:: What is expected ::
Using the word "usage" as the filter, copy each matching line from the records.

Stored data
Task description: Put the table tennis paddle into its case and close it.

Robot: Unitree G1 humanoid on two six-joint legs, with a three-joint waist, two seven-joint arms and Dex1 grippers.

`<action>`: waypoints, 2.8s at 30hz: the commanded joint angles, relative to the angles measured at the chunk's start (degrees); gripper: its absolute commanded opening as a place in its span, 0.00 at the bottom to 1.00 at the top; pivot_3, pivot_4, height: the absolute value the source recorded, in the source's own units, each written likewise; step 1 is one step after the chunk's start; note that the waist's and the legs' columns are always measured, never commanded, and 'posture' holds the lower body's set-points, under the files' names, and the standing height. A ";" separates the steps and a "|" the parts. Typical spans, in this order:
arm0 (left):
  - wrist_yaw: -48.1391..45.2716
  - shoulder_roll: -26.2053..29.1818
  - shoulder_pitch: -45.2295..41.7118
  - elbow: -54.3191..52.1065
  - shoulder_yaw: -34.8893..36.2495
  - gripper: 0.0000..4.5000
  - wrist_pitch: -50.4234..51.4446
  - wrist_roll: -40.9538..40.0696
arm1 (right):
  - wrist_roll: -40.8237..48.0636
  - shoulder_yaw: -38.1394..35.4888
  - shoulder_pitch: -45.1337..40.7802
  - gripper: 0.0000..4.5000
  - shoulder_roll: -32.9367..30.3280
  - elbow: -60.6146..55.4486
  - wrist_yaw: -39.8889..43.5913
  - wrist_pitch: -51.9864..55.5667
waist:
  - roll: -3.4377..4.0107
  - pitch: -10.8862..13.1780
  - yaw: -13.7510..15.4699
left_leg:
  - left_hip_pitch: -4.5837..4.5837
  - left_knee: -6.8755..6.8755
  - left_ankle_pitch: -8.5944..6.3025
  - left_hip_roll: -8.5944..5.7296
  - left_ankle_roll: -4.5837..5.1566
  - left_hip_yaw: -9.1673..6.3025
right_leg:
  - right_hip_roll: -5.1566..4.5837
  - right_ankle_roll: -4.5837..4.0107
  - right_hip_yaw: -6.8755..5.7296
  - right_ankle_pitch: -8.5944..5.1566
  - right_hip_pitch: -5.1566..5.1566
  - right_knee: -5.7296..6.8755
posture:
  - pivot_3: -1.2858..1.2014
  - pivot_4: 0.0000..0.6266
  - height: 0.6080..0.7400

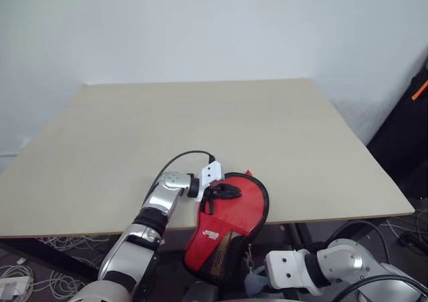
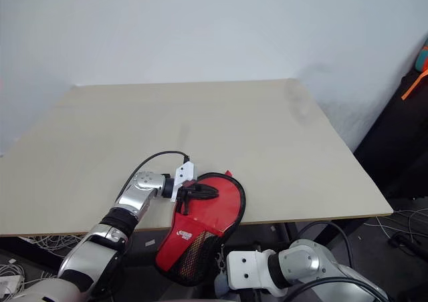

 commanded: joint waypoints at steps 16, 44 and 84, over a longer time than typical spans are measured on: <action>0.56 -0.78 1.10 4.95 -3.11 0.10 0.15 4.18 | 2.65 8.03 1.42 0.07 3.96 -10.96 3.10 0.45 | -0.02 0.00 0.02 | -0.08 0.12 0.00 0.08 -0.01 -0.14 | -0.08 0.01 -0.28 -0.01 0.05 -0.03 | 0.52 0.00 0.99; 4.58 -3.35 -1.22 7.90 -1.17 0.10 -1.28 4.20 | 17.89 -13.65 -2.79 1.00 -1.07 -1.96 8.81 0.36 | 0.06 0.01 0.11 | -0.50 0.19 -0.05 0.62 0.04 -0.02 | -1.26 0.03 -2.78 -0.02 0.09 -1.07 | 0.52 0.00 0.99; 29.38 5.22 17.40 -40.35 20.79 0.00 25.40 -13.88 | 9.83 -20.77 -26.11 0.17 31.04 51.16 -14.69 -3.72 | 0.02 0.49 -0.73 | -0.93 -0.11 0.25 0.57 0.11 0.38 | -0.90 0.24 -1.98 0.87 -1.14 0.11 | 0.52 0.00 0.99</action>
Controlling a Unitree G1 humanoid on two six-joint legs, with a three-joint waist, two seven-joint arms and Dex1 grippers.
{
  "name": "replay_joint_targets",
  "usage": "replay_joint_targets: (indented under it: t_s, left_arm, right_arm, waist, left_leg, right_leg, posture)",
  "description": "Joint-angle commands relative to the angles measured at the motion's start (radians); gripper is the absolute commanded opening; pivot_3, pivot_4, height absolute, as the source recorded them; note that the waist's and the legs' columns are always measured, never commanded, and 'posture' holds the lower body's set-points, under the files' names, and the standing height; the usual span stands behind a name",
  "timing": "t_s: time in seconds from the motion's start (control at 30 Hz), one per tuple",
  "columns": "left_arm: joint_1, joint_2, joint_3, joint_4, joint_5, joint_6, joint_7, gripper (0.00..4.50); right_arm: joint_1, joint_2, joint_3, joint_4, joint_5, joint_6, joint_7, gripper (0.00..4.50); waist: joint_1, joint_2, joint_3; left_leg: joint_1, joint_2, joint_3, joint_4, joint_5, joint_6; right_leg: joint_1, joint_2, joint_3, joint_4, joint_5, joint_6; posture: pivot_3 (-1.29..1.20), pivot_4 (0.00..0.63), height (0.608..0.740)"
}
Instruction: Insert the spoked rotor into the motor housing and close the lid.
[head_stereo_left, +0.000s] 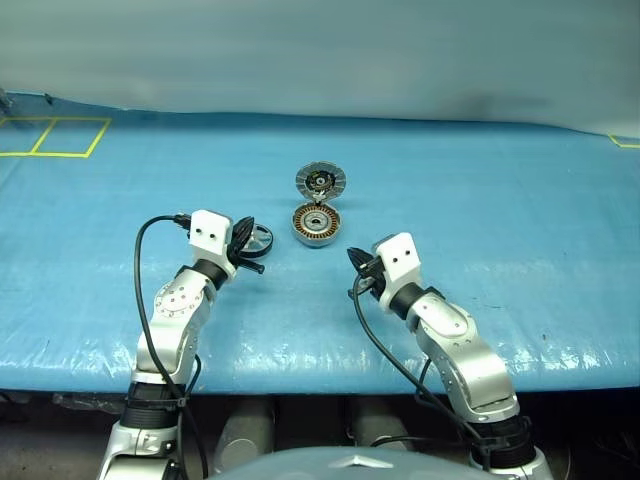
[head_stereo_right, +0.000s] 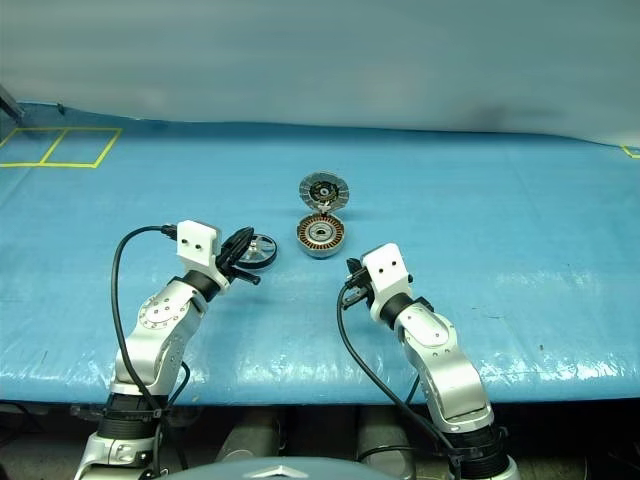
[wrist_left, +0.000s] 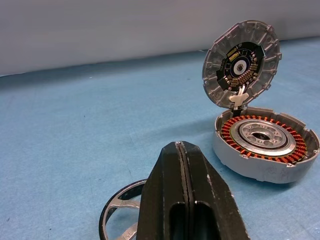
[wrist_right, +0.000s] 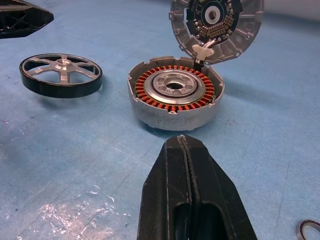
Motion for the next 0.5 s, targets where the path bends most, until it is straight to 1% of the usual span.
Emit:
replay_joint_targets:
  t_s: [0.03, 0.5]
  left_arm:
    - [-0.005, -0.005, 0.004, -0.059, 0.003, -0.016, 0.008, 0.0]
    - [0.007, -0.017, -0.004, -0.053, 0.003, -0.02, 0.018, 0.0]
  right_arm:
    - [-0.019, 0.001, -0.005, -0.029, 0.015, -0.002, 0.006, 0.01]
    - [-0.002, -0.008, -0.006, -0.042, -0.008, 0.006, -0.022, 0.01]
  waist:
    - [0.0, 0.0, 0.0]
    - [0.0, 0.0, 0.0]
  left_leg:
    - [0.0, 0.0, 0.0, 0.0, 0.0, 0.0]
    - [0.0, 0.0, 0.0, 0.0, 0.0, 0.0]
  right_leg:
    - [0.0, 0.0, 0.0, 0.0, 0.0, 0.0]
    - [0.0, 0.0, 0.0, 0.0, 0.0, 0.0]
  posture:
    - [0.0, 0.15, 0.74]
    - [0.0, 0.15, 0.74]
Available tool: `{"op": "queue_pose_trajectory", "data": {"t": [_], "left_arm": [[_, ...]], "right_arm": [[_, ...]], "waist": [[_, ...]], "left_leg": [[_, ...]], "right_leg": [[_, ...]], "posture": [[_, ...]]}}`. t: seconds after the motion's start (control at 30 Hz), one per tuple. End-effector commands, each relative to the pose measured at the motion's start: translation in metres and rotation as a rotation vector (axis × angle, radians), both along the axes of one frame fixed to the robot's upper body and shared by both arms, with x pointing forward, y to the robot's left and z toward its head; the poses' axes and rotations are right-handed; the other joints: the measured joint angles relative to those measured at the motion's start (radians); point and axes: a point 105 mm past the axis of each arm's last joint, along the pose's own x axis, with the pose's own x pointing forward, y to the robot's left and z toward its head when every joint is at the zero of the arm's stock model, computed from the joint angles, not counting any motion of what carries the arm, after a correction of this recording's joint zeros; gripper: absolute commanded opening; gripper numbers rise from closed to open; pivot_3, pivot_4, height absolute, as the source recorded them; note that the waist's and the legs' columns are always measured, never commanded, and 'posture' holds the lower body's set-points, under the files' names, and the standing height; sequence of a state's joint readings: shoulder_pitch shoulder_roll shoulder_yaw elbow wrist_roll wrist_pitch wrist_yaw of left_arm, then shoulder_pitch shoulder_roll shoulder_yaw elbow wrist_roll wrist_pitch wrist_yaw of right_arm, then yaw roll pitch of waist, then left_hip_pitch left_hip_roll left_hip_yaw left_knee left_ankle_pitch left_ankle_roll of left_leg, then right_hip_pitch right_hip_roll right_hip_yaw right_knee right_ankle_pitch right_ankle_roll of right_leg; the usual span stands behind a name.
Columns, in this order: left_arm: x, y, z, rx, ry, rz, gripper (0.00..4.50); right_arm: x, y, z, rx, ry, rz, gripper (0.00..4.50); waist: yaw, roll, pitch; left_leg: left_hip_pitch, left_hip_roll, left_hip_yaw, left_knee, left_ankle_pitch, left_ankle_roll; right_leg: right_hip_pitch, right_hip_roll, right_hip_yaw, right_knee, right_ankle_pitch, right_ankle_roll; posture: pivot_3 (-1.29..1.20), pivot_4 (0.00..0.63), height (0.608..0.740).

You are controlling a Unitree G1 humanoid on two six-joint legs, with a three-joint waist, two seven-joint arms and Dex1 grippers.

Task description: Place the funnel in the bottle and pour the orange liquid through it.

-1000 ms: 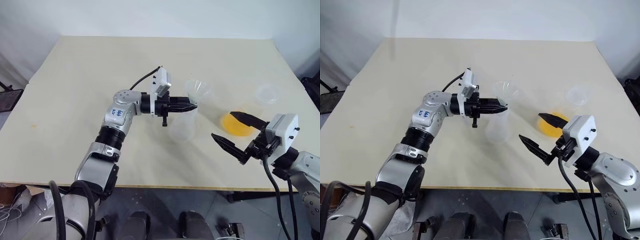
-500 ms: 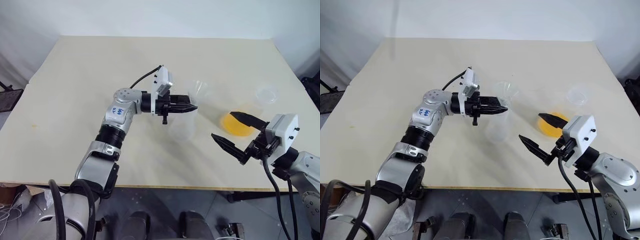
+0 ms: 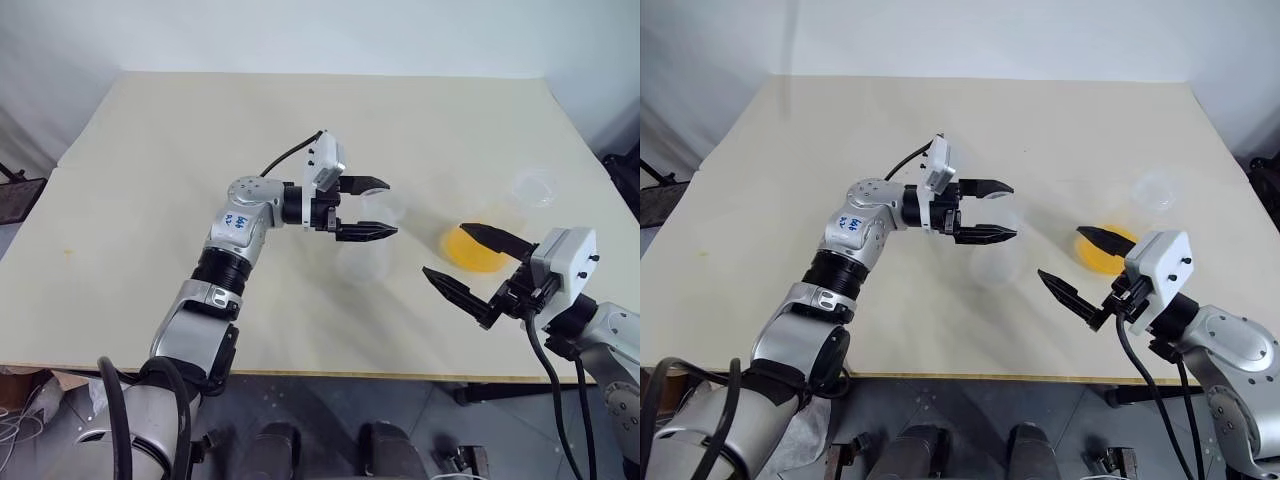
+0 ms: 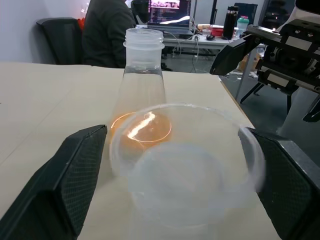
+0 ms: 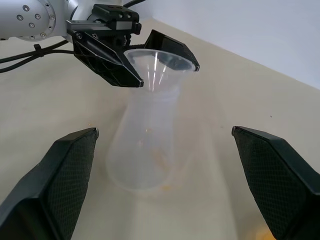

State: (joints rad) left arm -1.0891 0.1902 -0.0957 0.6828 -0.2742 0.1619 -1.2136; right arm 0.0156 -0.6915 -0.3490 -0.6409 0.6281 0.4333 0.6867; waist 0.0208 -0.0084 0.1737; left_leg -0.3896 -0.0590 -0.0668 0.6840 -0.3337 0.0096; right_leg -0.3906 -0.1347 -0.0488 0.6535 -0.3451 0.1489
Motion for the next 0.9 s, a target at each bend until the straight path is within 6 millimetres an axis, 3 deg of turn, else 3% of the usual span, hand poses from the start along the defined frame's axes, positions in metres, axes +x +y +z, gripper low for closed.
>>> {"op": "queue_pose_trajectory", "data": {"t": [0.03,0.2,0.63,0.9], "left_arm": [[-0.002,-0.002,0.018,-0.025,-0.056,-0.013,4.48],[-0.003,0.007,0.025,-0.013,-0.090,-0.020,4.48],[-0.022,0.067,0.016,0.105,-0.112,-0.068,4.48],[-0.027,0.114,0.010,0.014,-0.106,0.019,4.48]], "right_arm": [[-0.004,0.000,0.009,-0.015,-0.040,0.009,4.50],[-0.002,-0.002,0.011,-0.022,-0.043,0.006,4.50],[-0.002,-0.017,0.020,-0.079,-0.032,-0.014,4.50],[-0.015,-0.052,0.022,-0.061,-0.013,-0.197,4.50]], "waist": [[0.000,0.000,0.000],[0.000,0.000,0.000],[-0.011,0.000,0.000],[-0.007,0.000,0.000]], "left_leg": [[0.000,0.000,0.000,0.000,0.000,0.000],[0.000,0.000,0.000,0.000,0.000,0.000],[0.000,0.002,0.000,0.000,0.000,0.000],[0.000,0.003,-0.001,0.000,0.000,0.000]], "right_leg": [[0.000,0.000,0.000,0.000,0.000,0.000],[0.000,0.000,0.000,0.000,0.000,0.000],[0.000,0.000,0.000,0.000,0.000,0.000],[0.000,0.000,0.000,0.000,0.000,0.000]], "posture": [[0.00,0.150,0.740],[0.00,0.150,0.740],[0.00,0.150,0.740],[0.00,0.150,0.740]]}}
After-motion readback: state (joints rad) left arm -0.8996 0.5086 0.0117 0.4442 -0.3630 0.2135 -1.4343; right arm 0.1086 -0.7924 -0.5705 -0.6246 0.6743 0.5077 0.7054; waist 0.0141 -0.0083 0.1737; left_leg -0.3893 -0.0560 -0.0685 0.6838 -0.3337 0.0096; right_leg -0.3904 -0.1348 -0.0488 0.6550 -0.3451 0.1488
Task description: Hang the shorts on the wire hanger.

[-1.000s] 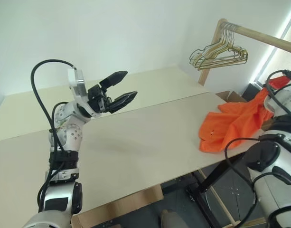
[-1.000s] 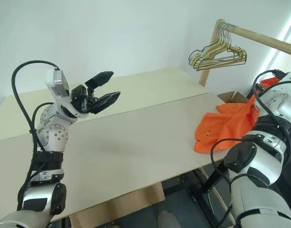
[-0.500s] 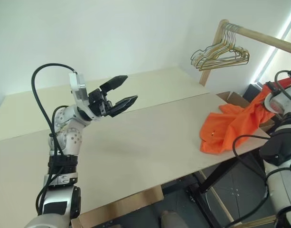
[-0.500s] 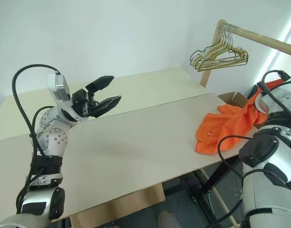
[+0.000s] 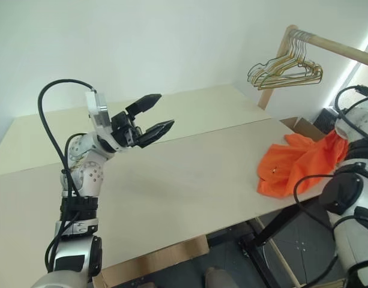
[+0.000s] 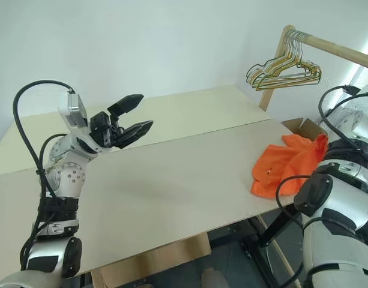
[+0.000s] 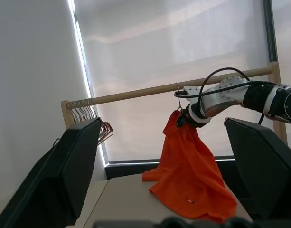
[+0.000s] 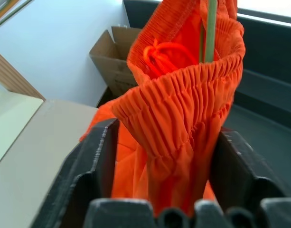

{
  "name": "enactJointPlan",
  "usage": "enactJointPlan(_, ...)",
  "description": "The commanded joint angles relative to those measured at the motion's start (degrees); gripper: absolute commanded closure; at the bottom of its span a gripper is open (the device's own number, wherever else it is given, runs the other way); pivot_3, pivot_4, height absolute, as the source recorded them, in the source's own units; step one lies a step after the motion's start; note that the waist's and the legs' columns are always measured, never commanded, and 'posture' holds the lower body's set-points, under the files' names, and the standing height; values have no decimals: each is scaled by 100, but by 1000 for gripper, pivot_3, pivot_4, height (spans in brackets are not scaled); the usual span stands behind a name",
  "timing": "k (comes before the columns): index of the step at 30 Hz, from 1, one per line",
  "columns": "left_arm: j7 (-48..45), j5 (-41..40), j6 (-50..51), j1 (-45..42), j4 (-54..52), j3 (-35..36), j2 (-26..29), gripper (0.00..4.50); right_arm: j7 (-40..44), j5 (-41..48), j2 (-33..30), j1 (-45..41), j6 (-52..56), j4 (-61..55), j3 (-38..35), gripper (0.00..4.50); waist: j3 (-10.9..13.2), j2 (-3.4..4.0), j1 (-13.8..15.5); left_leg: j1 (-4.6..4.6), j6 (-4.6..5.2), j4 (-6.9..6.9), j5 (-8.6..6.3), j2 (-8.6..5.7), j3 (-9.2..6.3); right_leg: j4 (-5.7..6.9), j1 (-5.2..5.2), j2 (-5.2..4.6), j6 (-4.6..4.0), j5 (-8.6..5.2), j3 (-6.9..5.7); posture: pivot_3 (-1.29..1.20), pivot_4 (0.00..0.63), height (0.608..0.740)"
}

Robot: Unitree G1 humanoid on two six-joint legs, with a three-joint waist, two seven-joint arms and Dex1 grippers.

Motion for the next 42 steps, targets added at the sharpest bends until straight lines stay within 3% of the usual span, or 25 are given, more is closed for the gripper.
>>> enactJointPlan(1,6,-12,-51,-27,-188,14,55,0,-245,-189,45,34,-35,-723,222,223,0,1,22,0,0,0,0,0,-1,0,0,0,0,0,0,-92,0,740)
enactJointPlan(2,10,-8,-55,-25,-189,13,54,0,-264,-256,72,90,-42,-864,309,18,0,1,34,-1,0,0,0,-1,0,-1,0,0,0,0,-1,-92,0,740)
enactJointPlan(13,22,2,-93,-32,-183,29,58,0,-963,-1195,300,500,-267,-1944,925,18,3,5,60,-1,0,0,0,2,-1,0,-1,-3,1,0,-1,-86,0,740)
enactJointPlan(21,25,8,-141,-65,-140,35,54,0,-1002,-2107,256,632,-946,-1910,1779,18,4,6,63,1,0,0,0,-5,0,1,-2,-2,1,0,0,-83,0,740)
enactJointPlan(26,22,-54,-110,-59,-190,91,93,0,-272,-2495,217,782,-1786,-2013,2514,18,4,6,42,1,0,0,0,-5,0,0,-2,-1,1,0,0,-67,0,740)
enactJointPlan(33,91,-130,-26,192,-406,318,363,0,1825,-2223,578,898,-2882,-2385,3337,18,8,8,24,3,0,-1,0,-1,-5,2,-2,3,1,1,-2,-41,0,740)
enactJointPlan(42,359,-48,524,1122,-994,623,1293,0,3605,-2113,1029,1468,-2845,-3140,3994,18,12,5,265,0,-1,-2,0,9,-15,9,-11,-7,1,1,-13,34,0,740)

:: Solution to this task ::
  "usage": "replay_joint_targets: (indented under it: t_s, left_arm, right_arm, waist, left_leg, right_leg, posture)",
  "usage": "enactJointPlan(_, ...)",

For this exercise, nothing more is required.